I was in the U.S. Army in Germany in the 1970's. A couple of towns in the area where I was stationed, including the one I was in, were leveled by the RAF, in particular one raid on December 4, 1944, when 4000 civilians were killed. Back then, the Germans memorialized the event by stopping all traffic for about 30 minutes on December 4. U.S. military traffic was strictly required to observe the ocassion, though some Germans ignored it and went about their business.
In Heilbronn, you could buy black and white postcards of the city after the raid, taken at ground level. For about a half mile, not a single brick or masonry stone was standing on top of another. The metal stairs leading up to the old town hall survived more or less intact. The store where I purchased the postcard was opposite the town hall, more or less in the spot where the photograph was taken, and by that time, the town hall and the rest of the town had been almost entirely rebuilt.
I remember bivouacking near the tiny town of Rimbach, near the Oder River. It was a town of about 2000 inhabitants, in the center of the town was a small graveyard. It has a memorial to the war dead from two world wars, about 200 individuals, if I recall correctly. (I counted the number of columns and the number of rows.) German war memorials were not martial in tone, but solemn and dignified.

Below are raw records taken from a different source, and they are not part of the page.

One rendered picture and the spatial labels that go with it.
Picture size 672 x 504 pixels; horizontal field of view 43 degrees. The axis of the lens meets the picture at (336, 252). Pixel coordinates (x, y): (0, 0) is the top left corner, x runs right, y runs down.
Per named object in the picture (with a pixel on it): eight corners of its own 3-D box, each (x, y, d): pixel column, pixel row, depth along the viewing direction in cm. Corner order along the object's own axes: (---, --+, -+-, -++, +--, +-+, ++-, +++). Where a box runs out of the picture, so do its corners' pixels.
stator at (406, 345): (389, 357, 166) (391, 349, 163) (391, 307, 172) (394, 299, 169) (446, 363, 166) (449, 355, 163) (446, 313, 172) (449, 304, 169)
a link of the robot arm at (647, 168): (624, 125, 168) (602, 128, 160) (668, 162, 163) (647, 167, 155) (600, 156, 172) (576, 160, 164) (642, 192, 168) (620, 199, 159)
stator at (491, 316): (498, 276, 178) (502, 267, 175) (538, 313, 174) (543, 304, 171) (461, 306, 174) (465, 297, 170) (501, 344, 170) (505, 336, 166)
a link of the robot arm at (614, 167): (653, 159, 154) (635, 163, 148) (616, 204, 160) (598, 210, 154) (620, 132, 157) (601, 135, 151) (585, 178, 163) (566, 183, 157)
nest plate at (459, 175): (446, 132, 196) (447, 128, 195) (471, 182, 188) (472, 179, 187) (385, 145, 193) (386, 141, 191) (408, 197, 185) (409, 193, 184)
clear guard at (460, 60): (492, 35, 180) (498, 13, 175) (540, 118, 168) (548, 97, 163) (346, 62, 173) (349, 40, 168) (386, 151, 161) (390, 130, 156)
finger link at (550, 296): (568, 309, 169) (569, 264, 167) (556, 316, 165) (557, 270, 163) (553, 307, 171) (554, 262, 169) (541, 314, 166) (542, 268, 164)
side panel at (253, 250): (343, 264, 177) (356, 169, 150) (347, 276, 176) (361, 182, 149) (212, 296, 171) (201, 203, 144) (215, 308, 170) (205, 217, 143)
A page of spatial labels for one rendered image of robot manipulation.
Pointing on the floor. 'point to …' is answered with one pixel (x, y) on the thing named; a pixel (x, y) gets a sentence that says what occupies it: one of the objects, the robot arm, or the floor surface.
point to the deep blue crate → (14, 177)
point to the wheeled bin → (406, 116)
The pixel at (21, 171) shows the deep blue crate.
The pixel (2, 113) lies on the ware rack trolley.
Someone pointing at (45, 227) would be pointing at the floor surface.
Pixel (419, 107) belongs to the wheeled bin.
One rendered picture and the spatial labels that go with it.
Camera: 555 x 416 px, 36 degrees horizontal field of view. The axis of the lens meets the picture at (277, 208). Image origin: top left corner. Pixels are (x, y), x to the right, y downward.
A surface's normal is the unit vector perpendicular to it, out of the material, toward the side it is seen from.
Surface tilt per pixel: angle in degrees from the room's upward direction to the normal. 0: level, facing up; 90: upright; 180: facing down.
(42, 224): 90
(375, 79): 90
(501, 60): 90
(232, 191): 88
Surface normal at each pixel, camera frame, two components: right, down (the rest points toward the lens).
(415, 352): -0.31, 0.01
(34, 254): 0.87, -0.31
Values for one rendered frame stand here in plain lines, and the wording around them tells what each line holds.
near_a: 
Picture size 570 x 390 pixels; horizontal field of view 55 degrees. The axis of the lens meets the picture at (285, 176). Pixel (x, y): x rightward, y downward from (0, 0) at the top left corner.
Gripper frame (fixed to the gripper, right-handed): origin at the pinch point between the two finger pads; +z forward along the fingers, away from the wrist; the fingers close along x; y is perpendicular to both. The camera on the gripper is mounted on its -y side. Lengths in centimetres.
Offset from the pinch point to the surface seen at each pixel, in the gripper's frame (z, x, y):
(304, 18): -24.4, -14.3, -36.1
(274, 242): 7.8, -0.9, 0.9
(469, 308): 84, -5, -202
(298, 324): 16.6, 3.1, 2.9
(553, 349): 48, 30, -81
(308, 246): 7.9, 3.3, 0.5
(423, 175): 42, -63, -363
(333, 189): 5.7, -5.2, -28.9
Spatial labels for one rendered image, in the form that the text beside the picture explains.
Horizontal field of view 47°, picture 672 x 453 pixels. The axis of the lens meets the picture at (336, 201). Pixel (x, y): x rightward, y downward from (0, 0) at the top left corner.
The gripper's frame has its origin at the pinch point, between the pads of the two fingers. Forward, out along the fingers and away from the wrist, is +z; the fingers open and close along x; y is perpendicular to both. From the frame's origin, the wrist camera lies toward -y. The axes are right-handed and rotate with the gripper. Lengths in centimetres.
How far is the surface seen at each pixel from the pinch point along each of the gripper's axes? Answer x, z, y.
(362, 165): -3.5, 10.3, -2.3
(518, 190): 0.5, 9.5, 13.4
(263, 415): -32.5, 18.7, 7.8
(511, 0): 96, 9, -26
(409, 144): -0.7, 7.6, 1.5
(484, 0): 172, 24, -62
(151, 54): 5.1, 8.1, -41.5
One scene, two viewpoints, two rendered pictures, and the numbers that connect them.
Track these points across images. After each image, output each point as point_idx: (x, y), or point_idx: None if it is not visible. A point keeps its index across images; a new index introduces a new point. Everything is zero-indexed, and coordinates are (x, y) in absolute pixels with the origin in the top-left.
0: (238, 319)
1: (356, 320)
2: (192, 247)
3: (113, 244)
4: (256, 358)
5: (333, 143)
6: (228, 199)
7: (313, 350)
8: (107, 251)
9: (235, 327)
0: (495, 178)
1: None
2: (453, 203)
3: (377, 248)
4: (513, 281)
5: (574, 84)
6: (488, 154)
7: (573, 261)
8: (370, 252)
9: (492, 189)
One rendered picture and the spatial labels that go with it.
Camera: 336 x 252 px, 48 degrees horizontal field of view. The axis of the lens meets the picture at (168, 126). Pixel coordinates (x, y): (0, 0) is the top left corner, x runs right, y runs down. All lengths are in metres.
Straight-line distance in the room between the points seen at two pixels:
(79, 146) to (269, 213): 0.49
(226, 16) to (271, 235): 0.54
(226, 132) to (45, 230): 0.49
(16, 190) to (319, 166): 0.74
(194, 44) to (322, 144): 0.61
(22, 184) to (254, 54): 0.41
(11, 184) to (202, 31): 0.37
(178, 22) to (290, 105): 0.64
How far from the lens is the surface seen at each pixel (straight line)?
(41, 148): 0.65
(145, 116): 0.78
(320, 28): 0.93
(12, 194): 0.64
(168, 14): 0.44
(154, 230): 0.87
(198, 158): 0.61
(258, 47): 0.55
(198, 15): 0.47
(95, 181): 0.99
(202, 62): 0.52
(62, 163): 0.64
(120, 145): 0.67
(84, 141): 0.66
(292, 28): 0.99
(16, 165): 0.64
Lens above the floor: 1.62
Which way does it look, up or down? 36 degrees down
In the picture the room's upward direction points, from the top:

I was raised an Army Brat in 1950s Japan. There were still broad stretches of scorched and pulverized land near where we lived in Sagamihara and Yokohama.
In Yokohama, about two blocks north of our house was a field of broken concrete that our maid said had been a pharmaceutical plant before it was hit in a bombing raid. Among the chunks of concrete were dozens of tiny vials of medicines and hundreds of tiny lizards that had made a home there.